--- ABOUT THIS EXERCISE ---
Given the material below, output exactly the lines from the line with "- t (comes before" to the line with "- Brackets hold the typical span", both ends included, and no other lines.

DATASET EXCERPT START

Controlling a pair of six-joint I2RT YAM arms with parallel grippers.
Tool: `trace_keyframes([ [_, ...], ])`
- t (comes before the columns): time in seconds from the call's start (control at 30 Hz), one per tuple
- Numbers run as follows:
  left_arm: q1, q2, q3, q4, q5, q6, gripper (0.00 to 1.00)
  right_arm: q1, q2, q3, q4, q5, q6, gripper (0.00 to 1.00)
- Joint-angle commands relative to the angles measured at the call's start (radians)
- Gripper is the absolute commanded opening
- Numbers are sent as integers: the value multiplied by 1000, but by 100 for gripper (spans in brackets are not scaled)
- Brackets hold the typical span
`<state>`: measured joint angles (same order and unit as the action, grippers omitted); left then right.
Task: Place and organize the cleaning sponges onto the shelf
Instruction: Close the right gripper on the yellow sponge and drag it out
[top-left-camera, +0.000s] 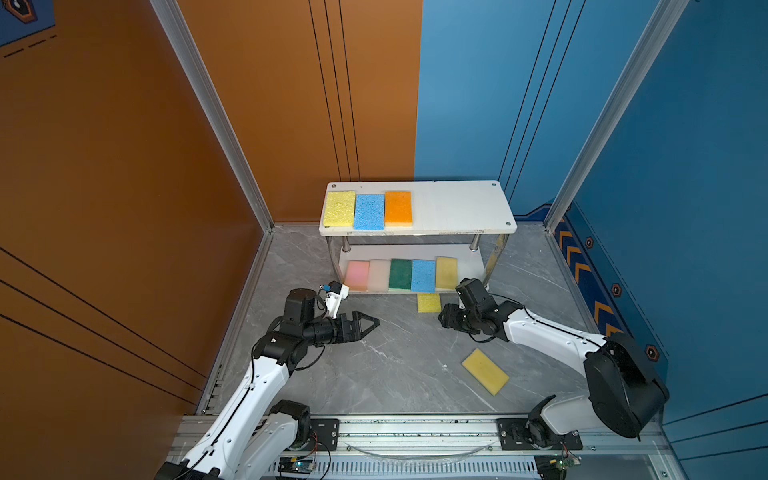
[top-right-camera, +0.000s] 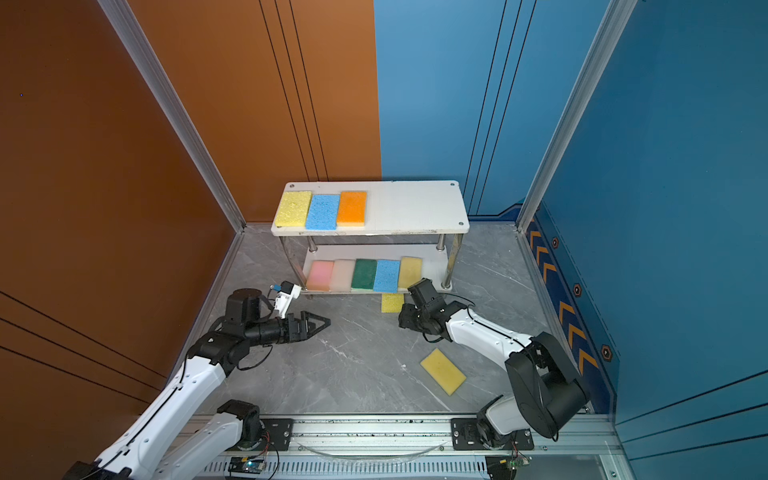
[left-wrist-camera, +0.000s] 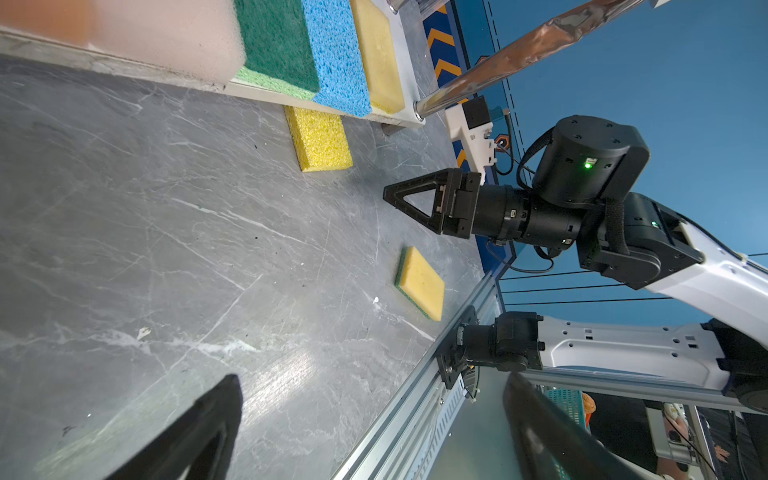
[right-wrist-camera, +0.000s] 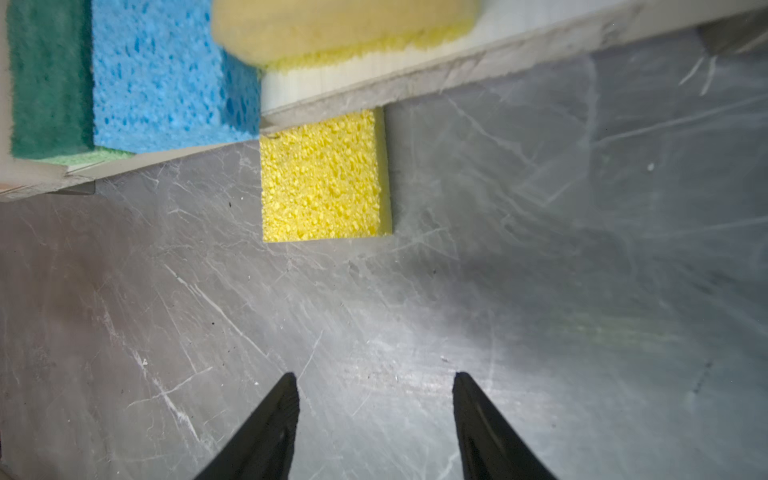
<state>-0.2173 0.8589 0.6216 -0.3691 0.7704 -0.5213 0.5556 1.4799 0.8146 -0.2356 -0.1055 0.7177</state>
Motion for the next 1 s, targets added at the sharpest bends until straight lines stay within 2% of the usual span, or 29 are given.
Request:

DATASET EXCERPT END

--- FINAL ANSWER ---
- t (comes before the columns): time in seconds from the call's start (control at 30 Hz), one per tuple
- Numbers run as follows:
  left_arm: q1, q2, q3, q4, q5, q6, gripper (0.00 to 1.00)
  right_arm: q1, q2, q3, q4, q5, q6, gripper (0.00 to 1.00)
- Joint-angle commands relative to the angles measured at the call's start (radians)
- Gripper is the absolute commanded opening
- Numbers are sent as integers: the value multiplied by 1000, but by 100 for gripper (spans in brackets are not scaled)
- Brackets hold the typical span

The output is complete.